Comb the records below for the string "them" and copy each line where it turns up.
** Records provided follows **
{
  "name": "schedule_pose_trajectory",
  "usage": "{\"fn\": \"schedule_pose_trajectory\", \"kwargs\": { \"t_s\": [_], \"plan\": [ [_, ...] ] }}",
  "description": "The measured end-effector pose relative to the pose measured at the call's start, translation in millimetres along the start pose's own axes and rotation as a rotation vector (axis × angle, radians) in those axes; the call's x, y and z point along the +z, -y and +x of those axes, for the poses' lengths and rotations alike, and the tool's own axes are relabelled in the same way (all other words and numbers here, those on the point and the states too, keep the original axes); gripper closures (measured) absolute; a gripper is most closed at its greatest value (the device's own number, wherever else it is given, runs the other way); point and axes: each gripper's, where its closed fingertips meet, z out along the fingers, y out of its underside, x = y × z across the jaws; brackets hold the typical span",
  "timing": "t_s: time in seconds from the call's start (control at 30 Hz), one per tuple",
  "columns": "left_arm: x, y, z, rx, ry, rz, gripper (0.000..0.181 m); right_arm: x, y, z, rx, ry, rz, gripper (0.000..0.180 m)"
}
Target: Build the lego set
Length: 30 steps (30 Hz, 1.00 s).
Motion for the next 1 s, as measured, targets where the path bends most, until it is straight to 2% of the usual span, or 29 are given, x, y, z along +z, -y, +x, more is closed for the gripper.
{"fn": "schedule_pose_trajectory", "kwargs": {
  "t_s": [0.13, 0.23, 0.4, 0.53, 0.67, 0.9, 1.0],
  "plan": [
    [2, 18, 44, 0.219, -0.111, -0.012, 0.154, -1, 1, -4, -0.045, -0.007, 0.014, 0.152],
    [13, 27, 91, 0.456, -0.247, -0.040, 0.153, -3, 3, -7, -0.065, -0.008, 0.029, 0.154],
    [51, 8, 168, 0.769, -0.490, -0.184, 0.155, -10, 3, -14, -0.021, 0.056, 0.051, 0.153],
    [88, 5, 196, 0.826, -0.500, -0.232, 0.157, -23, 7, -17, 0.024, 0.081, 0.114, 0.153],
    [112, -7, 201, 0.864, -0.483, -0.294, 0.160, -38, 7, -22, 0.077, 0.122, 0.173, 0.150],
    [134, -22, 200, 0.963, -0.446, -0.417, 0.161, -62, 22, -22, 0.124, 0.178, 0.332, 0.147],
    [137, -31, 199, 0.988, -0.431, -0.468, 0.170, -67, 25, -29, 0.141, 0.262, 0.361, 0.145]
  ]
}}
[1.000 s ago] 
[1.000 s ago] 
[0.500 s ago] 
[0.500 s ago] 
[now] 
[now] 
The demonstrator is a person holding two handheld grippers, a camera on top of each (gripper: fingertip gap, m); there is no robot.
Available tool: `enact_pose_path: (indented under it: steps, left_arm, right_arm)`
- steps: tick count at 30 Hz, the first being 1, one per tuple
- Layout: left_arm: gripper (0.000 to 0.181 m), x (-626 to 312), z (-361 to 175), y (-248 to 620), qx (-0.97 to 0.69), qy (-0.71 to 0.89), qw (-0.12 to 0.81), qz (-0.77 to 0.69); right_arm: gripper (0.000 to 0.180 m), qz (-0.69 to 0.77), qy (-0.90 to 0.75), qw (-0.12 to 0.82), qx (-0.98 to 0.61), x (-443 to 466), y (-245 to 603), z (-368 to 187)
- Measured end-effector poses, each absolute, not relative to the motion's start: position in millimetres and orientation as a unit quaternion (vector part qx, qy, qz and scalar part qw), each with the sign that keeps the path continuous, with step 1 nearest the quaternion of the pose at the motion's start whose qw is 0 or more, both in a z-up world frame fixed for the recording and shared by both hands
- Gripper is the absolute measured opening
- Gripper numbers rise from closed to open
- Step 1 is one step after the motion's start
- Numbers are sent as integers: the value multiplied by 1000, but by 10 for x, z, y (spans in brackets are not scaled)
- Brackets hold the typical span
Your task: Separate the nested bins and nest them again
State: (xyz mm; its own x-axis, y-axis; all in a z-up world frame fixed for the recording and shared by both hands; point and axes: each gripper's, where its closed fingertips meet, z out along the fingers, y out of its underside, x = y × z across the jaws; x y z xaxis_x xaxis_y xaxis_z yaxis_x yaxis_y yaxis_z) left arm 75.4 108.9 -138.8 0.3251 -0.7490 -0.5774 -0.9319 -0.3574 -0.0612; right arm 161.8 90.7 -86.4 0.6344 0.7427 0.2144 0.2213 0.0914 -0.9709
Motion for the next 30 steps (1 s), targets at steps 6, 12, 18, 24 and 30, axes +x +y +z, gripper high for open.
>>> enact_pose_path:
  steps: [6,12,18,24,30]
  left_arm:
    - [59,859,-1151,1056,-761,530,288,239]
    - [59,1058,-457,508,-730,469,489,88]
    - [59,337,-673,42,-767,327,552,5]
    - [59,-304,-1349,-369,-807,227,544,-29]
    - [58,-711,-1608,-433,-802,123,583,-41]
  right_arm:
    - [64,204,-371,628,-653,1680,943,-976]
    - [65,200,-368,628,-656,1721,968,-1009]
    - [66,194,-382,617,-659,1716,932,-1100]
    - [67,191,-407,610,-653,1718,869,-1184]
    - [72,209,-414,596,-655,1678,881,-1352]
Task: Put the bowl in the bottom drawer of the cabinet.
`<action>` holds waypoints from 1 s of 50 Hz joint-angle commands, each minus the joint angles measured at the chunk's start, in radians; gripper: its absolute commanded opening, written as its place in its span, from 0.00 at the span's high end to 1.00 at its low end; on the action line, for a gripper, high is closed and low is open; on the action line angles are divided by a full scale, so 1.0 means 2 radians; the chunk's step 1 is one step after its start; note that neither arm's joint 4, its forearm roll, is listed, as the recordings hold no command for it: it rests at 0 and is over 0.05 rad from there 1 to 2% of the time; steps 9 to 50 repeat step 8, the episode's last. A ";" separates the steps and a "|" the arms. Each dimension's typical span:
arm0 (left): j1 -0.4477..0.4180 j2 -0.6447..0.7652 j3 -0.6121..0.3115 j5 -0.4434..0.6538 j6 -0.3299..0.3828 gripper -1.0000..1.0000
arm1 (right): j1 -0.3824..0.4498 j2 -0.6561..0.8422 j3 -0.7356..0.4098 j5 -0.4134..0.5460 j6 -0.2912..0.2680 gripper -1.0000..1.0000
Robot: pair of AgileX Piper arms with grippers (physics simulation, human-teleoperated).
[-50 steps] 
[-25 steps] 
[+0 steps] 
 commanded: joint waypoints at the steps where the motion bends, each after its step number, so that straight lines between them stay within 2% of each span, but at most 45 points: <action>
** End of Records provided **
-- Answer space --
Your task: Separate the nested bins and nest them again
 commanded: joint waypoints at the steps where the motion bends, each after its step number, so that straight lines between them stay within 2% of each span, but at most 45 points: <action>

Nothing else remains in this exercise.